● **Instructions for the task**
Wherever a line holds the word "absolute", copy that line from the data.

[Stored records]
^^^^

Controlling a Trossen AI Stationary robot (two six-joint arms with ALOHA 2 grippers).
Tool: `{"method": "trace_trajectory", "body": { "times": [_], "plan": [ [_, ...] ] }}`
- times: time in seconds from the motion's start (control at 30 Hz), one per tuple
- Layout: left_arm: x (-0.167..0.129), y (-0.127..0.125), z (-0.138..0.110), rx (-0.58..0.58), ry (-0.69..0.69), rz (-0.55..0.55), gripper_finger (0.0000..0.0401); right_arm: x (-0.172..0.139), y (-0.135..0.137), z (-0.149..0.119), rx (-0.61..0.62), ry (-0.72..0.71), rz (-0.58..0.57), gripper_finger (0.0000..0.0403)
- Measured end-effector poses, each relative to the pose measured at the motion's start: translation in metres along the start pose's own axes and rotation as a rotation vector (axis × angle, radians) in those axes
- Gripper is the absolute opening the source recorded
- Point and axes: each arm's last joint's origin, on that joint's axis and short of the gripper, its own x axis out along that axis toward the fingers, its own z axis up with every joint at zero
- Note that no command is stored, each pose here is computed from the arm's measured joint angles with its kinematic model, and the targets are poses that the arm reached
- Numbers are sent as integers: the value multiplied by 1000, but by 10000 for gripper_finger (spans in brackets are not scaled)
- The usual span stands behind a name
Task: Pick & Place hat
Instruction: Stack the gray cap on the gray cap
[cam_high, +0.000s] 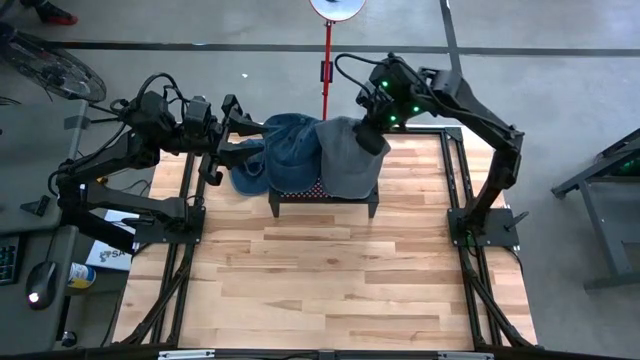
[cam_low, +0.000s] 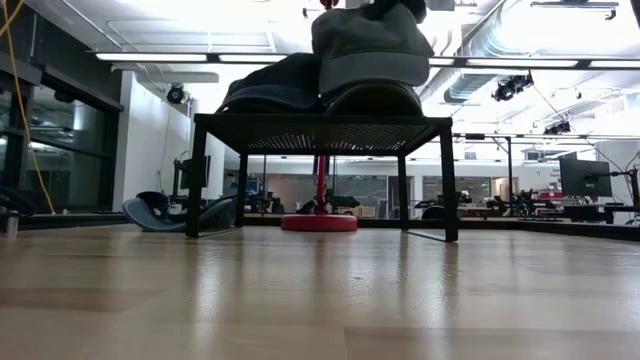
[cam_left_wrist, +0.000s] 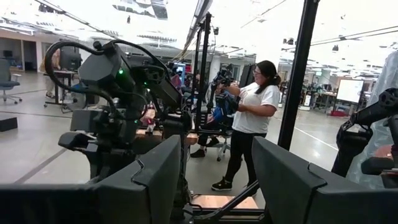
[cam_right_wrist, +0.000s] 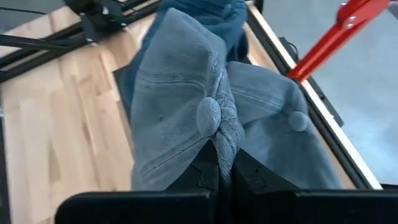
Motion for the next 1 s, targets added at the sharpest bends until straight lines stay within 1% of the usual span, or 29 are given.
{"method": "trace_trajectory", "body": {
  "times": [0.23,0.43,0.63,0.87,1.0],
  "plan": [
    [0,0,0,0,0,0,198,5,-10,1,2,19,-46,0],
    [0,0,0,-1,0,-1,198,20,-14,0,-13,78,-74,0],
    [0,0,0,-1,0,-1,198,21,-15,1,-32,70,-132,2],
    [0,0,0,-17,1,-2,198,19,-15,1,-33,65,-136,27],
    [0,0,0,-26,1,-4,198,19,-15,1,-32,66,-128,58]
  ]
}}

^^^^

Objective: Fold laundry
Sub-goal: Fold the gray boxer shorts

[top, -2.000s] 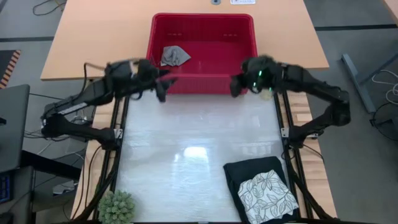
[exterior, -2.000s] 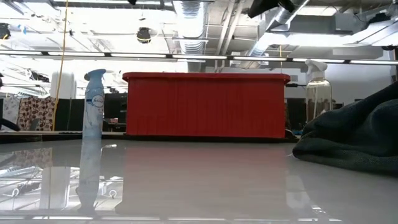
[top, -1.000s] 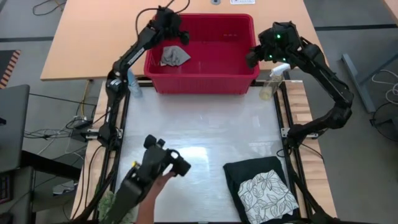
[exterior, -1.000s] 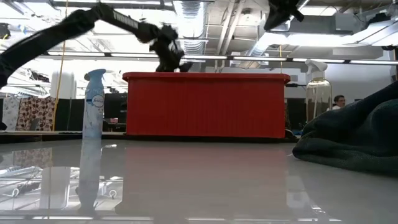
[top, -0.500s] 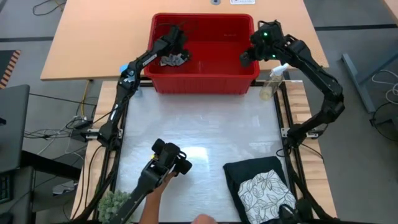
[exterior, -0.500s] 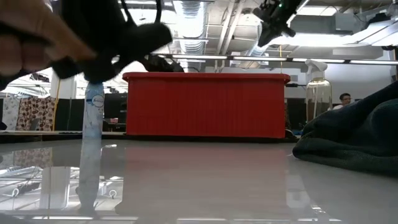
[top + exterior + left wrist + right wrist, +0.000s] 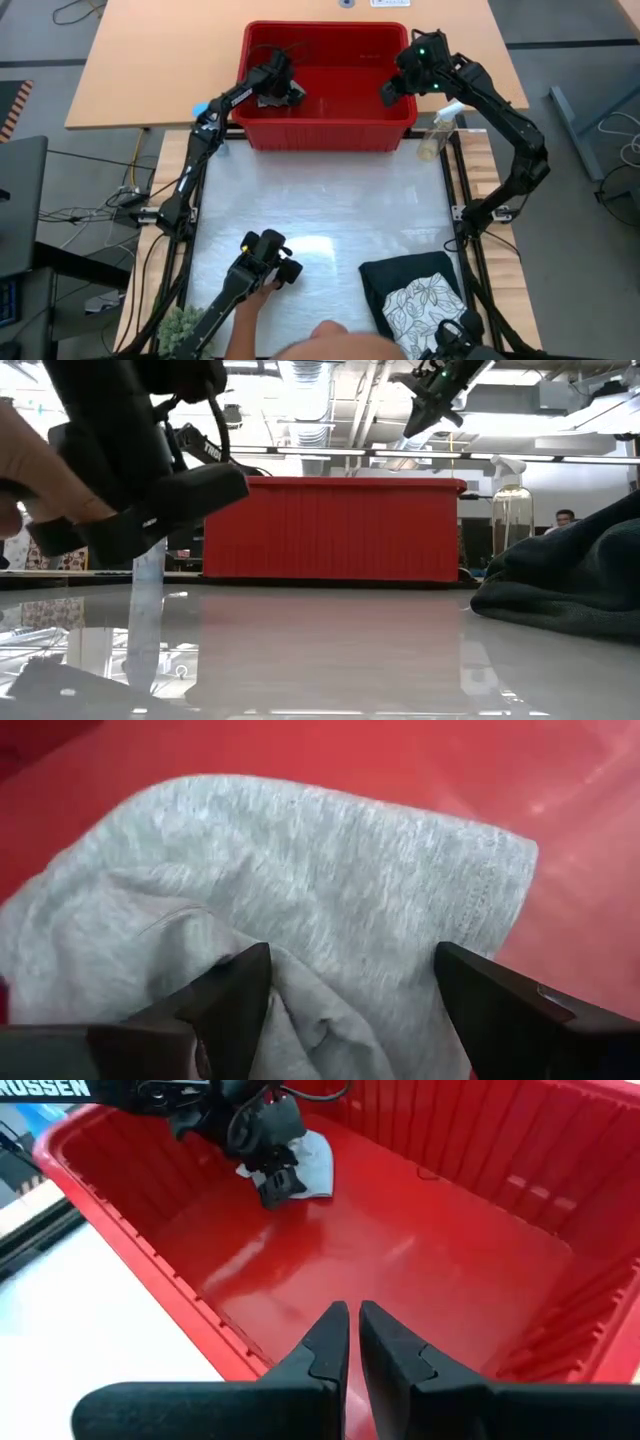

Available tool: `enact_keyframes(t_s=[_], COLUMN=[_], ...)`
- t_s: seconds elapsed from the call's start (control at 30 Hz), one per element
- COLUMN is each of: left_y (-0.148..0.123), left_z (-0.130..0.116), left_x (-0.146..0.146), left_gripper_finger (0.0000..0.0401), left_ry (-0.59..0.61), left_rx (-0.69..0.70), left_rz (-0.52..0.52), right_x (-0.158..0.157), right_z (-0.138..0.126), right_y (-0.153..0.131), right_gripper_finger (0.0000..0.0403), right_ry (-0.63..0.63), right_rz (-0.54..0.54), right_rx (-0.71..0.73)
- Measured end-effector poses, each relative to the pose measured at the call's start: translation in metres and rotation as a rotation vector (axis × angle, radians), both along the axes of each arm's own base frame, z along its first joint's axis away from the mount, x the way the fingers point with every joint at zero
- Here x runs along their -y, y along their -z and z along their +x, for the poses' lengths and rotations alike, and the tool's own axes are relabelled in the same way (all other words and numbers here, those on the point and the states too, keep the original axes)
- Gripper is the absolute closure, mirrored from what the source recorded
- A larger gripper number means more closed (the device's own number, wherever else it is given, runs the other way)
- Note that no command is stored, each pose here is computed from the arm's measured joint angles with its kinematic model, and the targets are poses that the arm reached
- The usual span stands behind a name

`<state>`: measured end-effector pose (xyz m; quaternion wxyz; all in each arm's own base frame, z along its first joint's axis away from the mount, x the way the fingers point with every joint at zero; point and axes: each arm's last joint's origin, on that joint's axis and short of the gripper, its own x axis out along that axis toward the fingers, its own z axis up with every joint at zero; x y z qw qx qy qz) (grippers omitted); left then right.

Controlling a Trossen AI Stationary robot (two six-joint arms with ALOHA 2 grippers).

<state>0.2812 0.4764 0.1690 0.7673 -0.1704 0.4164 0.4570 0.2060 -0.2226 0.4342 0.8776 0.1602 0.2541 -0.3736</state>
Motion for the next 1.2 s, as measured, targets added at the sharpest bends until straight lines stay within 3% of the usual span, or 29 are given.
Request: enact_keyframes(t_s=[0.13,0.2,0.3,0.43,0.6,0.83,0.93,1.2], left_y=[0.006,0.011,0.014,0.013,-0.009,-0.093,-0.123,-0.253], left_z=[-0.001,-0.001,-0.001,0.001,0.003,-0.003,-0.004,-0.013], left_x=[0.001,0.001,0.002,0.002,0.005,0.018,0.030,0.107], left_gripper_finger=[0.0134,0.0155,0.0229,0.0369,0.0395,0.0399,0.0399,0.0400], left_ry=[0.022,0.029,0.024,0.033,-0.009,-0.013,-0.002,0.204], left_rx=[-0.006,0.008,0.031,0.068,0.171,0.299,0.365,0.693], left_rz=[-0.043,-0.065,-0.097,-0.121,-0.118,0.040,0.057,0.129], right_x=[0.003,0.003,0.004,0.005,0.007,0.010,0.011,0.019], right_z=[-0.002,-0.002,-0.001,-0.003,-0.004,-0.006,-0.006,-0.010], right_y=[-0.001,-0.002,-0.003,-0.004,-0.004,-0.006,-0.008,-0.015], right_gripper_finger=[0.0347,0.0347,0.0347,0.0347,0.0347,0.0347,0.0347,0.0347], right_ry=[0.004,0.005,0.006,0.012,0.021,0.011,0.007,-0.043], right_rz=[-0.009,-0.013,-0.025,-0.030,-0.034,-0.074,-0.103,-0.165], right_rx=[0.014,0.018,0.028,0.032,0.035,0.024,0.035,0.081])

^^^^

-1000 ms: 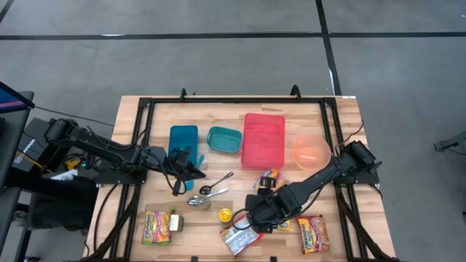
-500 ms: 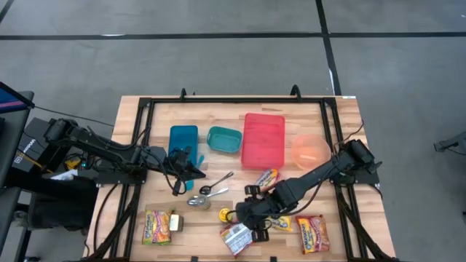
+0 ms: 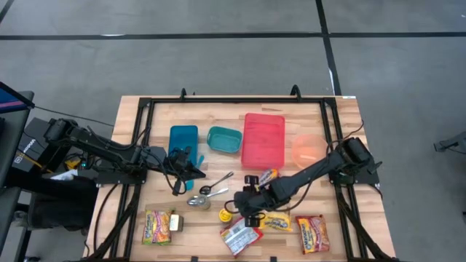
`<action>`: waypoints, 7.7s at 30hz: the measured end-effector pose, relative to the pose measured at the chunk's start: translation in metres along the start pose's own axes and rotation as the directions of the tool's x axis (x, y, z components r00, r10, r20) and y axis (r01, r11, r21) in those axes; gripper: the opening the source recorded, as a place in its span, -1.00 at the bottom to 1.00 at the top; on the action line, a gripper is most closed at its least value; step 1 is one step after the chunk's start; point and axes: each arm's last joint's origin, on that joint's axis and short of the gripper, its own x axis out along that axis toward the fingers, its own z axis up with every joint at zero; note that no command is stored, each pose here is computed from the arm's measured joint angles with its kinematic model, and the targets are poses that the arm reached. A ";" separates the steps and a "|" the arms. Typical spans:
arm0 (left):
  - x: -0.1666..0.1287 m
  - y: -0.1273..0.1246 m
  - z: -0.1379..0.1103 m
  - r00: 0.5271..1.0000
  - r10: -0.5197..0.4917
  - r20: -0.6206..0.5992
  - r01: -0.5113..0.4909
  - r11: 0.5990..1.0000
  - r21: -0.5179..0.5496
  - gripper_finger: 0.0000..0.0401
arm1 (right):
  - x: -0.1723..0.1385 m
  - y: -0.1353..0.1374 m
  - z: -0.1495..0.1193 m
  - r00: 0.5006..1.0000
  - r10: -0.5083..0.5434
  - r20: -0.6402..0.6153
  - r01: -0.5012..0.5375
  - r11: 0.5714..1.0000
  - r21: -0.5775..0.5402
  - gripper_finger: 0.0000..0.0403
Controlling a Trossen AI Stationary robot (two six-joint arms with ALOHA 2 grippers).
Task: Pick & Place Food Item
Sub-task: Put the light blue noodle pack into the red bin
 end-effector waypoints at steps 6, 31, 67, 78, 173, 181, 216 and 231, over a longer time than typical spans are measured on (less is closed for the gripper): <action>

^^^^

● **Answer to the problem**
- Gripper is the absolute opening the source recorded
- Gripper is the absolute closure, mirrored from what the source recorded

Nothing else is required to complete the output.